Emotions in brand marketing: How to drive purchases in the digital age

If you were to ask us why we’re such proponents of marketing psychology, you can almost certainly bet that we’d begin listing off all the benefits that come with this marketing tool. The most multifaceted benefit to date? Emotional connectivity.

In each marketing psychology principle, you’ll find a corresponding emotion that drives human behavior. In some cases, that emotion is so powerful it influences consumers to make a purchase or support a brand. 

We wanted to know just how much power emotion has over our purchasing decisions so we reached out to Bernadette Butler, CEO & Co-founder of Storytap, a video platform that taps into real people’s stories to grow your business, to discuss the power of authentic emotion and the digital age.

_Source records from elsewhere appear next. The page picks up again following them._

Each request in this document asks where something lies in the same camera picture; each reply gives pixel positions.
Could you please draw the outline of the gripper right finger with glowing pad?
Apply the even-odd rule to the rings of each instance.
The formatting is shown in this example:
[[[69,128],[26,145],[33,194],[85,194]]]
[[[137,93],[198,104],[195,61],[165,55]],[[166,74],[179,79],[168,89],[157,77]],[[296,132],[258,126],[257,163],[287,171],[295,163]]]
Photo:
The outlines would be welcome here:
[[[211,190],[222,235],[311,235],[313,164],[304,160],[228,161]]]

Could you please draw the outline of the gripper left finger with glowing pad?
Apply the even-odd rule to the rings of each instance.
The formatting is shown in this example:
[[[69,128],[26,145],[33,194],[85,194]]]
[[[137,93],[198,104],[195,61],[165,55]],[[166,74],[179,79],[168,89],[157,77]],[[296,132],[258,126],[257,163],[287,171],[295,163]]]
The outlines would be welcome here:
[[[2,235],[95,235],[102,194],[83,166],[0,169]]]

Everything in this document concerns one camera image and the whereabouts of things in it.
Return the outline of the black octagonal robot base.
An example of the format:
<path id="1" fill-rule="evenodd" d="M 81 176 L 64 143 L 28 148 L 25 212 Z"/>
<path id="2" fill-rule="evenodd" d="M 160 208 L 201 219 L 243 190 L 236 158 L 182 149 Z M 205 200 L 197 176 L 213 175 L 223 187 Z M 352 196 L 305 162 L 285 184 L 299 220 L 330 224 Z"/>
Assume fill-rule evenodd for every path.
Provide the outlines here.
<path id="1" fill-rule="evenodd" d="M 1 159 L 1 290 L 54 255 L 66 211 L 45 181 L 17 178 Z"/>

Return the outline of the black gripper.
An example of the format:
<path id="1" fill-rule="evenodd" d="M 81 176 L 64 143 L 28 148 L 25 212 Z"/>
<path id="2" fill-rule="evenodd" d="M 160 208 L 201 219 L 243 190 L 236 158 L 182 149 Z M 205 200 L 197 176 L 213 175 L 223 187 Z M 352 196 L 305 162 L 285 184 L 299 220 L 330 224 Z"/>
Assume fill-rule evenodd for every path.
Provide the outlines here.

Here’s how our conversation went:

Emotion drives decisions

“The number one thing that motivates purchase decisions most is emotion, but not just emotion, emotion from people like them. There has to be relevancy,” said Butler. “The baseline is when you’re dealing with projected emotion and receiving emotion, the quickest way is through empathy. You see yourself in a story and you say, ‘wow that’s me too’ and you can filter that by people in your neighborhood, people that look like you, people that sound like you, any number of segmentation where you repeatedly see people that feel familiar to you, you’re going to feel very confident to follow suit." 

Remember how we said emotion could be found in each marketing psychology principle? In the case of emotional empathy, social proof is today’s shining star.

Social proof is the idea that humans are much more likely to follow the lead of someone familiar, or as Butler puts it, someone who looks like them.

“If I’m about to make a purchasing decision I’m not going to be influenced by a 60-year-old guy in Florida, I’m just not. I’m going to look for someone who looks like me,” explained Butler, who says there’s a lot of different layers to emotion and social proof that have to be considered in marketing. “This man could be very empathic and tell a story, but I’m just not going to believe, fundamentally, that he’s lived the same life that I’ve lived to make the same purchasing decision that I need to make.”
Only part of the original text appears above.